Congress nears agreement on COVID-19 legislation with some relief for nonprofits
Federal government could have brief shutdown this weekend
Take action: Your nonprofit can help minimize spread of COVID-19
Center releases 2021 Public Policy Agenda for North Carolina’s Nonprofit Sector
Let us know: Is your nonprofit being asked to spend CRF funds early?
Legislators seeks solutions for government-nonprofit cooperation on disaster recovery
Judge expresses concerns about executive order limiting race and gender equity trainings
Be alert for unemployment fraud involving your nonprofit’s account
Reminder: CARES Act provisions may affect year-end giving 
Congress Nears Agreement on COVID-19 Legislation with Some Relief for Nonprofits
This week, leaders from both parties in the U.S. Senate and U.S. House of Representatives have gotten close to an agreement on $900 billion in additional COVID-19 relief legislation as part of an omnibus federal spending bill. Congressional leaders are hoping to reach a final agreement today so the Senate and House can vote on the legislation over the weekend or early next week. 

Although the final bill text is not yet available, it appears likely that the COVID-19 parts of the bill will include very limited relief for nonprofits. We have highlighted in red how the bill is likely to address the main policy solutions for which charitable nonprofits have been advocating for the past six months.

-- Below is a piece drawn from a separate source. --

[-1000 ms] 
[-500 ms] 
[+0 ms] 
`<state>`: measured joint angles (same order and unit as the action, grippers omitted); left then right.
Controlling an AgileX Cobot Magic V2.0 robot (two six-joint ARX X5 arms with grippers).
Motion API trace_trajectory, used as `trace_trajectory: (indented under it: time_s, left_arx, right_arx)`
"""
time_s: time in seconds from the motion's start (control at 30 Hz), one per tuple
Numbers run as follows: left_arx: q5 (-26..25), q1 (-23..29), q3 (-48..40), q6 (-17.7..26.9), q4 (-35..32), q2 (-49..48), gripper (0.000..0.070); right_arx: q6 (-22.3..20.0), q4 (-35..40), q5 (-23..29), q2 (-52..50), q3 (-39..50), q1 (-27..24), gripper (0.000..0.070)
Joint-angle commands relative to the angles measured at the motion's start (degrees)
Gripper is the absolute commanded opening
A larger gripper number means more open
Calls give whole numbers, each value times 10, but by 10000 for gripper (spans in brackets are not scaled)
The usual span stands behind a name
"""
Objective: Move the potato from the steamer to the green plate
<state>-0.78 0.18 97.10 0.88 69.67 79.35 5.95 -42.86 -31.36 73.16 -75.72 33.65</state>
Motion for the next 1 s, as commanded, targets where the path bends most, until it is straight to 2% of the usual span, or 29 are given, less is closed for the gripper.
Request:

  • Expanding Nonprofit Access to Relief and Support. Nonprofits are struggling financially and are facing ever-growing challenges in continuing to provide essential services to our communities. Congress can help by: 
  1. Expanding the eligibility for charitable nonprofits to participate in the Paycheck Protection Program (PPP) by modifying the current 500-employee cap so that mid-size and larger nonprofits can participate, and modify the PPP so that charitable nonprofits can participate in a second round of funding. The bill is expected to create a second round of PPP funding for nonprofits and businesses with fewer than 300 employees that had a 30% reduction in revenue in any quarter of 2020. Bill drafters are still working on the details of how nonprofits would calculate this reduction in revenue. The bill is not expected to extend access to the PPP to larger nonprofits.
  2. Expanding the Employee Retention Tax Credit (ERTC) to allow nonprofits to receive both PPP loans and the ERTC if they have retained their employees. The bill does not expand the ERTC.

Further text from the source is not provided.